Da Vinci often dissected by candlelight, taking left-handed, mirrored notes throughout the process. “There's no refrigeration, he's sometimes doing it in the dark of night,” says Hamilton. “It’s a messy, smelly business. And yet, when you look at his drawings they don't convey any of that. They convey the beauty of the body.”

More than 7,000 pages of Da Vinci’s notes and drawings still survive. A painter, sculptor, architect, and engineer, da Vinci made visionary drawings of a giant crossbow, a simplistic machine gun, winged flying machines, and a self-propelled cart—which some say is the first design of a self-driving vehicle. He also designed canal locks, buildings, and bridges.

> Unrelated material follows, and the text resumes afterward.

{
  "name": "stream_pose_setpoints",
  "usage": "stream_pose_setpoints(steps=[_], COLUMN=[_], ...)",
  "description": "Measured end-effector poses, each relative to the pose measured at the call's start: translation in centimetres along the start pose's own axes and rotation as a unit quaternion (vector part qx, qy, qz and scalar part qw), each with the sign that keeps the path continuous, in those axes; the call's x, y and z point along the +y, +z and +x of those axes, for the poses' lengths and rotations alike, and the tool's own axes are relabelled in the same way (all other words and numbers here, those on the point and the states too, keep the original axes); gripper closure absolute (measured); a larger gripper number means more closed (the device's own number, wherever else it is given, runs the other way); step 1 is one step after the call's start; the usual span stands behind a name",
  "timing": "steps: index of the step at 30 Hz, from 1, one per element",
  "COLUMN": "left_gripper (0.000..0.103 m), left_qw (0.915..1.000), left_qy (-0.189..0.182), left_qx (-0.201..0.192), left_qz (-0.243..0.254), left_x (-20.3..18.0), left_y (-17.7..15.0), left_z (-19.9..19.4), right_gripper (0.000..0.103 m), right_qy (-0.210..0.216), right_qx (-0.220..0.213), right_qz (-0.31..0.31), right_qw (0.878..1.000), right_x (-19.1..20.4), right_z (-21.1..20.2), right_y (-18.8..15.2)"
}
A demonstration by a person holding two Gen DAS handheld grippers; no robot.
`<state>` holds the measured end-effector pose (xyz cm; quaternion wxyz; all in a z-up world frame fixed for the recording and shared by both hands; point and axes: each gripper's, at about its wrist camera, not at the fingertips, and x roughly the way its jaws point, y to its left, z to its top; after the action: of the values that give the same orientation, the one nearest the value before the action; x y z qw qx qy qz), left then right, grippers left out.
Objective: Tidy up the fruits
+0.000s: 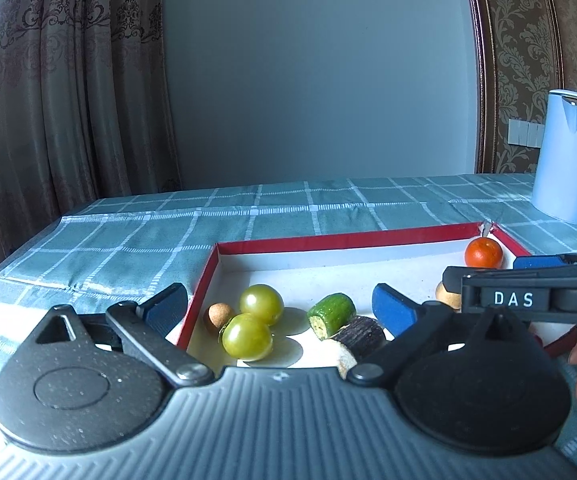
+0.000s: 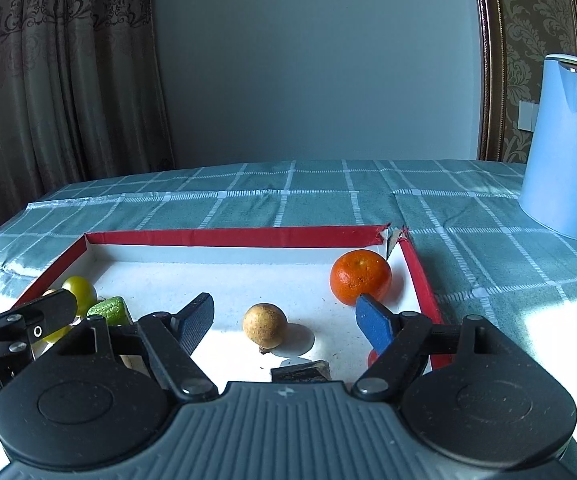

Then there were masterpieces like “Mona Lisa,” “The Last Supper,” and “Vitruvian Man,” a drawing that perfectly illustrates the fusion of art and science in da Vinci’s work.

Leonardo didn’t draw distinctions between art and science the way we do today, Hamilton says. The documentary, he says, is “an extraordinary story of how his scientific understanding went beyond what he needed to know to paint.”